Thomas a déclaré que l’Indonésie est l’un des pays vulnérables aux déchets spatiaux. La raison en est que l’Indonésie est autour d’une ligne d’équitation et est juste sur une trajectoire orbitale.
an, parmi les autorités nationales, il s'agit d'un projet de décharge. « L’Indonésie a une très grande zone géographique et se trouve sur des trajectoires d’orbite satellite et spatiale déchiré. C’est pourquoi la surveillance de l’espace déchiré devrait être une priorité nationale », a déclaré Thomas, cité vendredi 13 juin.
, Thomas a expliqué que l’Indonésie a été frappée six fois par des objets spatiaux depuis 1981. Les fractures provenant de cette fusée sont entrées pour la première fois à Gorontalo en 1971 et sont entrées à Lampung en 1988.
an, en outre, d’autres déchets ont été tombés à Bengkulu en 2003, à Madura en 2016, à Sumatra occidental en 2017, et à Kalimantan en 2021 à 2022. Toutes les fusées appartiennent à l’Union soviétique, à la Chine et aux États-Unis.
D’après le nombre croissant de lancements de fusée dans tout le pays, le problème des déchets spatiaux pourrait se développer rapidement.
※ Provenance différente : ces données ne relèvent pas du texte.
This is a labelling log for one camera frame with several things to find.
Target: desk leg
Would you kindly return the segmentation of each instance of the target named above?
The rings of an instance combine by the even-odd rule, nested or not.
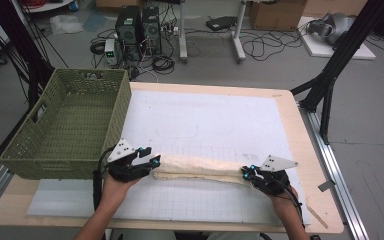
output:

Par conséquent, BRIN, par l’intermédiaire du Centre de recherche spatiale, continuera d’observer activement les déchets spatiaux.
BRIN utilise depuis 2001, des logiciels en ligne et des données de Space Track. En 2009, BRIN a amélioré son système d’observation en développant un logiciel Track-it pour l’analyse de la piste des objets spatiaux.
« En 2022, nous avons réussi à construire un système d’observation photométrique avec un petit télescope à Kupang. Le système a généré près de 100 courbes lumières de divers objets spatiaux, y compris des anciens satellites de communication appartenant à l’Indonésie qui ne sont plus actifs », a expliqué Thomas.